[Task prompt]
Every line below that holds "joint" must be copied.

[Data shown — start]

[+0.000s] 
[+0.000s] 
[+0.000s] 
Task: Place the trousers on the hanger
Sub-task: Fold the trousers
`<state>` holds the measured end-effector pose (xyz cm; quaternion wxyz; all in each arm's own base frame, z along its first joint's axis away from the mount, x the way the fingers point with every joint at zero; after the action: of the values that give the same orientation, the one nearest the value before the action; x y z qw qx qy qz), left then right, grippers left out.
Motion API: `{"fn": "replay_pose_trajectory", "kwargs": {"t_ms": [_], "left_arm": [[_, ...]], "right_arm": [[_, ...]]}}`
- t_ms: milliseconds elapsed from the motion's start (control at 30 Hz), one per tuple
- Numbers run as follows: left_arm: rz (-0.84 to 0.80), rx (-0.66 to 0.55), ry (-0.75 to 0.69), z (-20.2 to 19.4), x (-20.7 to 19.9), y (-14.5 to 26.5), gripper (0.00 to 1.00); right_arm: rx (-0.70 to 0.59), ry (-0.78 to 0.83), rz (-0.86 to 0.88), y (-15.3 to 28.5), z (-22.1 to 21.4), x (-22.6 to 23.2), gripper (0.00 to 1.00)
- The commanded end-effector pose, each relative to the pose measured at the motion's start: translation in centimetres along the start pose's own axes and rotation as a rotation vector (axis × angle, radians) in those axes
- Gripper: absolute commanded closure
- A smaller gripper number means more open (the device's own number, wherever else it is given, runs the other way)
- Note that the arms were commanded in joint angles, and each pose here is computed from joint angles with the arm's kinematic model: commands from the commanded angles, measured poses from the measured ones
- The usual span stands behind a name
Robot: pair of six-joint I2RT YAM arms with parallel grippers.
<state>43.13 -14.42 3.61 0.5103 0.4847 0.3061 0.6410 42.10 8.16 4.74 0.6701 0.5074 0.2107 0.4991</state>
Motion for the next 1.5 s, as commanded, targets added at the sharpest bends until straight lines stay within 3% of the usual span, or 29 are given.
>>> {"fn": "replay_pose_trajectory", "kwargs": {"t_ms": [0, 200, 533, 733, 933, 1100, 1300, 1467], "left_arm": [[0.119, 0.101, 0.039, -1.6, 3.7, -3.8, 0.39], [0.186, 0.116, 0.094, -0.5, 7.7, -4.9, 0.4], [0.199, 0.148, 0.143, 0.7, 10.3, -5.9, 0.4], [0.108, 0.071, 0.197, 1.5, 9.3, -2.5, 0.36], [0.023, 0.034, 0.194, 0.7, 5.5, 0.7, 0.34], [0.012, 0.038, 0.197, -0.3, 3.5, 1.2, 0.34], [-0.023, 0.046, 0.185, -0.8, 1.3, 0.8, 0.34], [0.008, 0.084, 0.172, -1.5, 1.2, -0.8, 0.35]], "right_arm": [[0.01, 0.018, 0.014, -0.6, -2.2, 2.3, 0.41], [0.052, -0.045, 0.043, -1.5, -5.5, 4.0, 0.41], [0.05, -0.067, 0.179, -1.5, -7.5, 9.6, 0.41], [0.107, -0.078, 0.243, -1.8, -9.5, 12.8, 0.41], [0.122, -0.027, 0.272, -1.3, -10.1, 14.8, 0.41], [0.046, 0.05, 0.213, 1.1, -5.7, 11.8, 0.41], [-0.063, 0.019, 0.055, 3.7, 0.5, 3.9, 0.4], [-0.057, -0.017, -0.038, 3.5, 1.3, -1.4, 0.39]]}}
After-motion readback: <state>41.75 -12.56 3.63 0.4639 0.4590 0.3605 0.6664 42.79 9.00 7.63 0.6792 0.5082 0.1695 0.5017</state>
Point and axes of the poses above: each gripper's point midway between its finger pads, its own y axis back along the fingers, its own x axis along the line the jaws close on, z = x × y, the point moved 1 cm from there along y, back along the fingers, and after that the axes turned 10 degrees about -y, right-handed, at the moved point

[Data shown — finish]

[Answer for this exercise]
`<state>` holds the measured end-effector pose (xyz cm; quaternion wxyz; all in each arm's own base frame, z along its first joint's axis away from the mount, x the way the fingers point with every joint at zero; after the action: of the values that give the same orientation, the one nearest the value before the action; x y z qw qx qy qz), left then right, grippers left out.
- Note that the arms were commanded in joint angles, and each pose here is computed from joint angles with the arm's kinematic model: commands from the commanded angles, measured poses from the measured ones
Robot: pair of six-joint I2RT YAM arms with parallel grippers.

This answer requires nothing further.